> Work order
After finding the line with "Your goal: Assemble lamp" in the entries below, copy that line and each one after it exactly, through the last line, and omit pictures.
┌────────
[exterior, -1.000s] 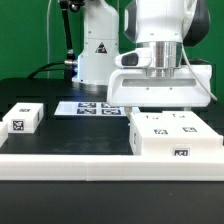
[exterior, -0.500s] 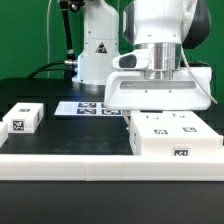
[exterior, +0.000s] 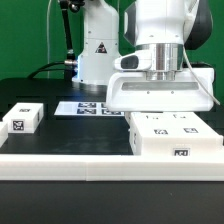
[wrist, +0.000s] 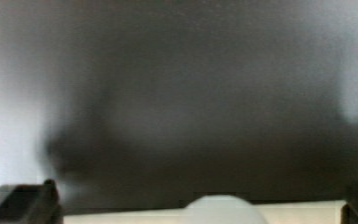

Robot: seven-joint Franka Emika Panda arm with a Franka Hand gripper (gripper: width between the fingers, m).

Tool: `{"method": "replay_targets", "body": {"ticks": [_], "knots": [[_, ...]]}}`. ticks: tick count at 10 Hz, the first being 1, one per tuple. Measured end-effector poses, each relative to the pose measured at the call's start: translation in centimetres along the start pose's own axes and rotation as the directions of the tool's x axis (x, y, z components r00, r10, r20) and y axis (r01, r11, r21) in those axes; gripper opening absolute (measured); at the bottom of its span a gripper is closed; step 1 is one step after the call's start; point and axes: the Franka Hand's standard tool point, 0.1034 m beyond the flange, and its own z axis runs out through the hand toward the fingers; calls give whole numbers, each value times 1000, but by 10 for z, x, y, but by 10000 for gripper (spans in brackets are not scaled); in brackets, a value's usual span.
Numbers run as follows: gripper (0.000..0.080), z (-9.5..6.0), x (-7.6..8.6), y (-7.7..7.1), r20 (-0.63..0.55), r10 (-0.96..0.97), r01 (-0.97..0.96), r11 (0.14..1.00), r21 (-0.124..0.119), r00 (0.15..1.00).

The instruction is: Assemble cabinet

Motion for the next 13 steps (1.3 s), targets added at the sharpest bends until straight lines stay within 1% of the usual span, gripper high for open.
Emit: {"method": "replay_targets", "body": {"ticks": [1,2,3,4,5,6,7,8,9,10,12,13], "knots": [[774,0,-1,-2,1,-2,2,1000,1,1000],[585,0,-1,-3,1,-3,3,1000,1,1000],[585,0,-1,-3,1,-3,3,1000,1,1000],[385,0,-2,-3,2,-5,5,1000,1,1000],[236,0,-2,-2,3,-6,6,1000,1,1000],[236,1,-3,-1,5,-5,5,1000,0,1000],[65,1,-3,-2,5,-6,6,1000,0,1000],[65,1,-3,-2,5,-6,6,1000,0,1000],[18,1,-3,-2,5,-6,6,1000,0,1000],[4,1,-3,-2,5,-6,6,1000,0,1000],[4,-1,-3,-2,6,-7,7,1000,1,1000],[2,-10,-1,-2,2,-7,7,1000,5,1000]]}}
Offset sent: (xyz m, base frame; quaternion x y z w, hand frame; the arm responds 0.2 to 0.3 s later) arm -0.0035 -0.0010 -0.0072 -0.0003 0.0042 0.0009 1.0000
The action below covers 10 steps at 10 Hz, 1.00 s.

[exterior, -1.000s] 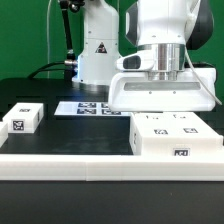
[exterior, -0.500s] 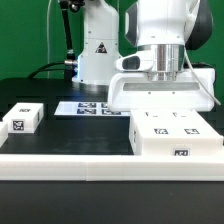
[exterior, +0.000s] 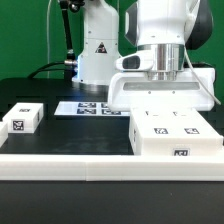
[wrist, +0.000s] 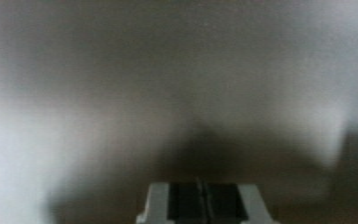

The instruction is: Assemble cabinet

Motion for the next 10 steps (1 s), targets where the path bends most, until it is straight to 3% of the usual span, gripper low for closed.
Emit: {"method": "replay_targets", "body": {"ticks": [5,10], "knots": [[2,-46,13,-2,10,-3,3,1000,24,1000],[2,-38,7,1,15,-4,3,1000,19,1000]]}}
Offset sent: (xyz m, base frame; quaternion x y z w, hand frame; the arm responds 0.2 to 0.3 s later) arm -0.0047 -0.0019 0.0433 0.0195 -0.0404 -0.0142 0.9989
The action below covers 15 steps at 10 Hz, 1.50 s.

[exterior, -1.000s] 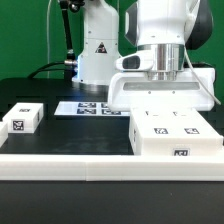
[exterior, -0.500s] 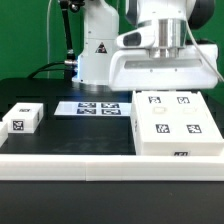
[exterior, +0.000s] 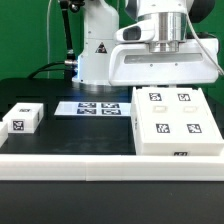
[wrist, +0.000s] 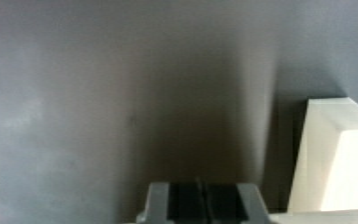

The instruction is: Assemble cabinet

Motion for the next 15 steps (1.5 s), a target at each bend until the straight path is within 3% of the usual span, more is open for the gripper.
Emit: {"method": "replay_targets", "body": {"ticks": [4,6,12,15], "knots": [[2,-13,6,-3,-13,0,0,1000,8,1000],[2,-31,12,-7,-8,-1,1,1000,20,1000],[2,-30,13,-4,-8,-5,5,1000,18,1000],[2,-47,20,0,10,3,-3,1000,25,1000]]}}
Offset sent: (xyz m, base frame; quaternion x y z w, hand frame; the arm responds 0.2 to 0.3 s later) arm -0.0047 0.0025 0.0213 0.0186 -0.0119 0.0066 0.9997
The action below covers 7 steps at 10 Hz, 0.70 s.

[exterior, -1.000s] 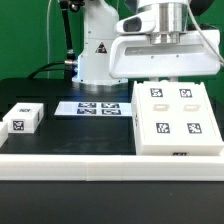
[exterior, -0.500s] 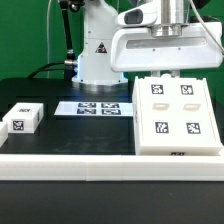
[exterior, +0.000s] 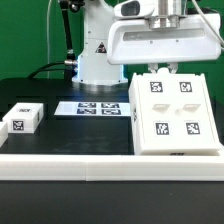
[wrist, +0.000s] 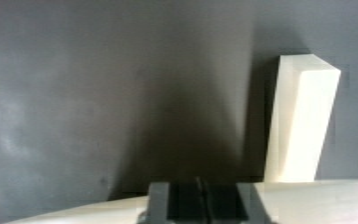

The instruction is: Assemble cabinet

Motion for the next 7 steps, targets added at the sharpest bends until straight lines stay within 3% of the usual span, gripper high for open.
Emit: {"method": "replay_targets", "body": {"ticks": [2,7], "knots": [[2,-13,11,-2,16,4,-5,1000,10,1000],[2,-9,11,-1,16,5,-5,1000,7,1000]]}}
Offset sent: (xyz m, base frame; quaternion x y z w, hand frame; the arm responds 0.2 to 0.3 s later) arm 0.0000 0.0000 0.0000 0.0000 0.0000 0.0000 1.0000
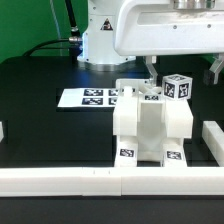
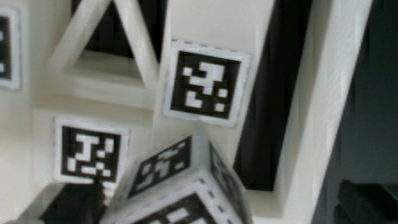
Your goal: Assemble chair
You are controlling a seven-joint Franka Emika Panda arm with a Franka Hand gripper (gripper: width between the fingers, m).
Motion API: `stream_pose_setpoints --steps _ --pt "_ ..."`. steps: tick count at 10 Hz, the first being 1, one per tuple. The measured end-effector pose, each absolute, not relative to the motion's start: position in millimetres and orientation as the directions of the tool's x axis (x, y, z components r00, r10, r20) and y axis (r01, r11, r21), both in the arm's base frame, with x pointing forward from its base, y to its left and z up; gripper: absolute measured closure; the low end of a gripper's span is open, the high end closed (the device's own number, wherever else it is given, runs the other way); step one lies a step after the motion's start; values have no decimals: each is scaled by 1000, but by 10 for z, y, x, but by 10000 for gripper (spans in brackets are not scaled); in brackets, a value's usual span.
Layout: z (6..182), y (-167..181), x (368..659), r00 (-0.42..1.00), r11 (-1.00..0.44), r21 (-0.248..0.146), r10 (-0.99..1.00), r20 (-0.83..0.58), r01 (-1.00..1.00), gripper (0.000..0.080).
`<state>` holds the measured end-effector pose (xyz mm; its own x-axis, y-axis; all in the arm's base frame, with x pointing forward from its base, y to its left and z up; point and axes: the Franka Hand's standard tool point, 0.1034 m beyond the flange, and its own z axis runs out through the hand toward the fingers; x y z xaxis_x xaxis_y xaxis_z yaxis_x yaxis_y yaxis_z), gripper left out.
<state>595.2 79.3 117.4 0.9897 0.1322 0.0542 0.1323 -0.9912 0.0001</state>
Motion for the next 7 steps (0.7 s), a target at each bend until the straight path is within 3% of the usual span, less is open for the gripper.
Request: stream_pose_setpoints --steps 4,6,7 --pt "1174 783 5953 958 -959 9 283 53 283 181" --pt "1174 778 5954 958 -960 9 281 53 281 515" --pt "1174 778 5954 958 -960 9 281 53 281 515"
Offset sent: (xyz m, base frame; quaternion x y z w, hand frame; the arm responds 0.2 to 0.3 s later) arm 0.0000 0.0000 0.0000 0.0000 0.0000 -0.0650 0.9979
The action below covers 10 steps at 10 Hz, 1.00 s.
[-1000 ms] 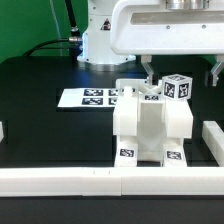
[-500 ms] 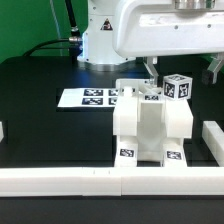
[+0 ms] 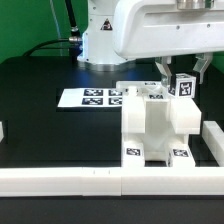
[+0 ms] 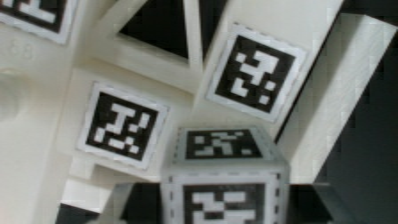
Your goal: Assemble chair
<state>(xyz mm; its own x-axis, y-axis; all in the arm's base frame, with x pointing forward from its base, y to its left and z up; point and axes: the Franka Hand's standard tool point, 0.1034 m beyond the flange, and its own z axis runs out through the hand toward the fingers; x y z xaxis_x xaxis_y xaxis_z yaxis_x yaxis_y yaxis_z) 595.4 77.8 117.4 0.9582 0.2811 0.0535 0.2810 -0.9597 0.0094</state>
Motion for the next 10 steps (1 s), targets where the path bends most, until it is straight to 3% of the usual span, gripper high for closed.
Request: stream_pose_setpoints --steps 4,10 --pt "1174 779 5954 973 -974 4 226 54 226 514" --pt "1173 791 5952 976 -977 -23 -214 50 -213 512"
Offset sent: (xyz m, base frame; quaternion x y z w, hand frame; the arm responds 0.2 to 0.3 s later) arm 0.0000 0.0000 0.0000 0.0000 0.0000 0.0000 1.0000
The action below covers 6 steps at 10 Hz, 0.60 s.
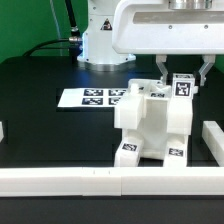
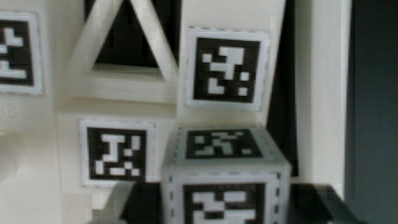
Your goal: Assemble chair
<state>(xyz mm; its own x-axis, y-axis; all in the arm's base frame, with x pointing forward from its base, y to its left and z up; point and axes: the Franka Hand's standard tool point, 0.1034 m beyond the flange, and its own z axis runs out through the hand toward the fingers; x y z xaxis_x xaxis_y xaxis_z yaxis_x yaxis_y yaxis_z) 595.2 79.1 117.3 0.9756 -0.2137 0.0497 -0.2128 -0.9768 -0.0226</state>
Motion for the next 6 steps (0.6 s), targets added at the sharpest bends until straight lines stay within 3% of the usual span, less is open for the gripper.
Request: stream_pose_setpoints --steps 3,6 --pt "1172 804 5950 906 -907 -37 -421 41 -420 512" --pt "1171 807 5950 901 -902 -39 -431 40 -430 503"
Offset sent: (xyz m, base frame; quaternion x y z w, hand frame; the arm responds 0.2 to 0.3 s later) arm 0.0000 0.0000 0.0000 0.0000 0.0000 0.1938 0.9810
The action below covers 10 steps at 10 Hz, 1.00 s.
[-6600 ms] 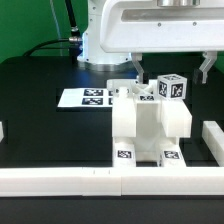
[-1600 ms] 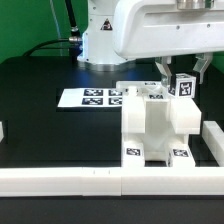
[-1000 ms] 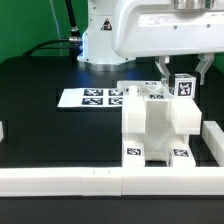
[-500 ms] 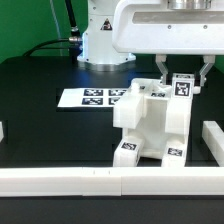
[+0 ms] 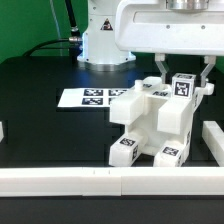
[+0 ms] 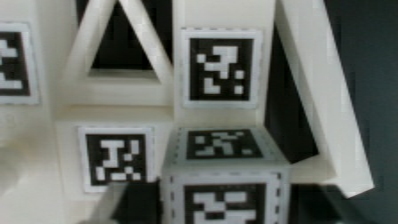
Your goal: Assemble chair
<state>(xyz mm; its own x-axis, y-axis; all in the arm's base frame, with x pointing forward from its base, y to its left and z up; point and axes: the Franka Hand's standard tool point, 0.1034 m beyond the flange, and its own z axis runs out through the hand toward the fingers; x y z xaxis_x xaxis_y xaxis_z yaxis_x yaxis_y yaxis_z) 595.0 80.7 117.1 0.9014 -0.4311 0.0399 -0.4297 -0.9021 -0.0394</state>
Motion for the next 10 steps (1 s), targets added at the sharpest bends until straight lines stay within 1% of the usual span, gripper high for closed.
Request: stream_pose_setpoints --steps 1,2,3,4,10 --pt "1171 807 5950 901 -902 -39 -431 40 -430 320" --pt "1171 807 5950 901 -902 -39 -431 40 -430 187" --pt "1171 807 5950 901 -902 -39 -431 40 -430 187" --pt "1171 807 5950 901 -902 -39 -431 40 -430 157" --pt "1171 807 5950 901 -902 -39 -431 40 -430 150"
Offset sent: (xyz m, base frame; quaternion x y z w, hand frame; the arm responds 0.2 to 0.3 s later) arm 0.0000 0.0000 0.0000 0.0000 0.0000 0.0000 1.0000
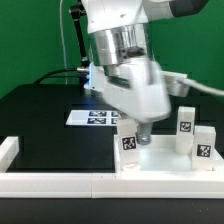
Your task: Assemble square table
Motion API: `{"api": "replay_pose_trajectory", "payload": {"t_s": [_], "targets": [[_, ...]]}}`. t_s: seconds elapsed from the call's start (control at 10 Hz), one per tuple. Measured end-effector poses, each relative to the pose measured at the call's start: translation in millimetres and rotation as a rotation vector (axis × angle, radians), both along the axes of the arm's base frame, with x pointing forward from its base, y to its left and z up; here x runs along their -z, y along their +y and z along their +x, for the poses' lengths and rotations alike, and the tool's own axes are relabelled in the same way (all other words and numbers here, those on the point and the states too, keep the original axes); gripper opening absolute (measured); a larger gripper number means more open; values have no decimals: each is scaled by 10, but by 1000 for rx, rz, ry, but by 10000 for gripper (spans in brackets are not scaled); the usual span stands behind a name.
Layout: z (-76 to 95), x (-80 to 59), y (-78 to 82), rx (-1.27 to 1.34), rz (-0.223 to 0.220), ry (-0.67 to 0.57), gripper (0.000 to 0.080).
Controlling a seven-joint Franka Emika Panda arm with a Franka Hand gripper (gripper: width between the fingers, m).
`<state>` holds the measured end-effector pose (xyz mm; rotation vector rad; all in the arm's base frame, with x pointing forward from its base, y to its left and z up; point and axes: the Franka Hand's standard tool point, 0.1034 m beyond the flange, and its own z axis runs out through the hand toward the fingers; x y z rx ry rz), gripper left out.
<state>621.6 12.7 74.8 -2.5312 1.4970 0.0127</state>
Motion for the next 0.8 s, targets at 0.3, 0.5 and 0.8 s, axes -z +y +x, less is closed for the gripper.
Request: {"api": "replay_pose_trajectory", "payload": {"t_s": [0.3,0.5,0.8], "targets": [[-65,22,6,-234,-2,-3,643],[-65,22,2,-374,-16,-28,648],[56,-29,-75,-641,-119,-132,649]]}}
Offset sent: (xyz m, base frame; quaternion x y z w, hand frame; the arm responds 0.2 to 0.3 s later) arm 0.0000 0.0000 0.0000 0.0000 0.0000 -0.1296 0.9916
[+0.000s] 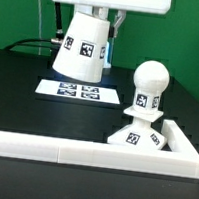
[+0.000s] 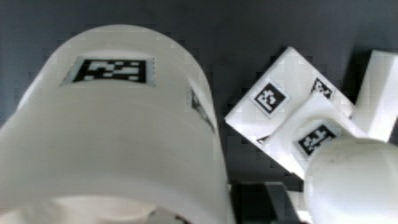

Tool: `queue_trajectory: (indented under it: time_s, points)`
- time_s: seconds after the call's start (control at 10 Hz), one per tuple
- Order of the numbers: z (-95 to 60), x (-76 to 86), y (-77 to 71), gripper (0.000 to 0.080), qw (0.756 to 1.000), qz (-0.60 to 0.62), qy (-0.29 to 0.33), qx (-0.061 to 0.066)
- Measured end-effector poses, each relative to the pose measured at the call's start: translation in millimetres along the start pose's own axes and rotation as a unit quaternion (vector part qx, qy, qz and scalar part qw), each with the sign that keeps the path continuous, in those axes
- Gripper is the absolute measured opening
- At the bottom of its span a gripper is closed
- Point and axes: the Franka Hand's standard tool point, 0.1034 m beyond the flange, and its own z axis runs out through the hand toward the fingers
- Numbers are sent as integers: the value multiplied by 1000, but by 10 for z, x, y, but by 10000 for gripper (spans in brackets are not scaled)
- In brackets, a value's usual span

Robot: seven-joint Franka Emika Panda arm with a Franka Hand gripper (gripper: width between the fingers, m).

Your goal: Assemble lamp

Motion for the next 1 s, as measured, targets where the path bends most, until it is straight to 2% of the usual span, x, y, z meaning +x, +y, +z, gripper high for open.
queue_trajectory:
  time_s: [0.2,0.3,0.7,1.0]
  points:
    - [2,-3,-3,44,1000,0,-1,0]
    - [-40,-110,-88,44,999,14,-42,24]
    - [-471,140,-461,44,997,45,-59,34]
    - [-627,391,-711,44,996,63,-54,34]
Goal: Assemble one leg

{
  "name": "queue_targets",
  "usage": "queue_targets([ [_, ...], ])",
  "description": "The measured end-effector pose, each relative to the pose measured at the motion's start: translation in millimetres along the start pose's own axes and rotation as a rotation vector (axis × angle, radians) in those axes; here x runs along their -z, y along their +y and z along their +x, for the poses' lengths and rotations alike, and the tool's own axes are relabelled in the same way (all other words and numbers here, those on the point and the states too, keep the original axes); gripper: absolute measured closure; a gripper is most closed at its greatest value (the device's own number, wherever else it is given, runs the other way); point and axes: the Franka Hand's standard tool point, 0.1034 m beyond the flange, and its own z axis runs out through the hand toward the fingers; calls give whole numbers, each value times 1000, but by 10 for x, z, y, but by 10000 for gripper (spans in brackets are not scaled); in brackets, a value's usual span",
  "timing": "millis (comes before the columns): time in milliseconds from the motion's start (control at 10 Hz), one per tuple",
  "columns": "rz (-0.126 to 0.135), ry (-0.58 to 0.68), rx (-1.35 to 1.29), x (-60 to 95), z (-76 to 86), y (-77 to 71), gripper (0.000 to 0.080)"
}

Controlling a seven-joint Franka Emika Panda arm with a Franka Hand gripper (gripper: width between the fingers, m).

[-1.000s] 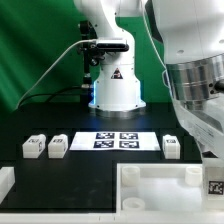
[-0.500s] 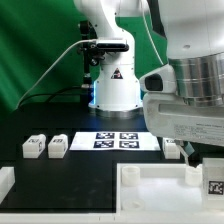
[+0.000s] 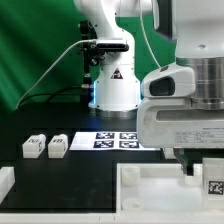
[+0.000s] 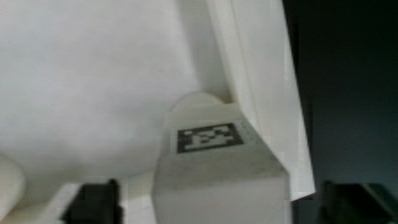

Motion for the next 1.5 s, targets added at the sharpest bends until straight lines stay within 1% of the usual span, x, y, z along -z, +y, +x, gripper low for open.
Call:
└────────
> Exercise solution
Your goal: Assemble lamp

Motion for the next 1 s, as measured, targets where the path bends most, until it is straight to 2% of the usual span, x, y, z meaning +x, +y, +z, gripper high for open.
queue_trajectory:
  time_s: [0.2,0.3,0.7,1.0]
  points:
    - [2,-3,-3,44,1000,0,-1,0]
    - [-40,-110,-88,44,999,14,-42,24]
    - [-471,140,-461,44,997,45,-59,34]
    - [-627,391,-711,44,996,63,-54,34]
Goal: Assemble one leg

{
  "name": "queue_targets",
  "usage": "queue_targets([ [_, ...], ])",
  "description": "The measured end-effector pose, each relative to the pose measured at the motion's start: translation in millimetres along the start pose's own axes and rotation as a rotation vector (axis × angle, radians) in those axes; here x runs along their -z, y along their +y and z along their +x, for the poses' lengths and rotations alike, and the tool's own axes are relabelled in the same way (all other words and numbers here, those on the point and the states too, keep the original axes); gripper: absolute measured closure; a gripper is most closed at its greatest value (the device's own number, wherever else it is given, runs the other way); point and axes: the Franka Hand's standard tool point, 0.1034 m beyond the flange, and its own z axis runs out through the hand toward the fingers; calls give whole numbers, each value times 1000, but by 10 for x, z, y, but by 10000 for gripper (spans in brackets are not scaled); in brackets, a value's usual span",
  "timing": "millis (comes before the columns): time in milliseconds from the motion's start (control at 10 Hz), one per tuple",
  "columns": "rz (-0.126 to 0.135), ry (-0.58 to 0.68), rx (-1.35 to 1.29), x (-60 to 95), z (-76 to 86), y (-77 to 71), gripper (0.000 to 0.080)"
}

Controlling a seven-joint Franka Emika Panda arm with a Franka Hand gripper (gripper: width between the fingers, m).

[-1.000s] 
[-0.500s] 
[+0.000s] 
[+0.000s] 

Motion for the next 1.5 s, targets added at the sharpest bends until straight lines stay within 1% of the usual span, x, y, z along -z, +y, +x, gripper low for open.
Call:

This concludes the exercise.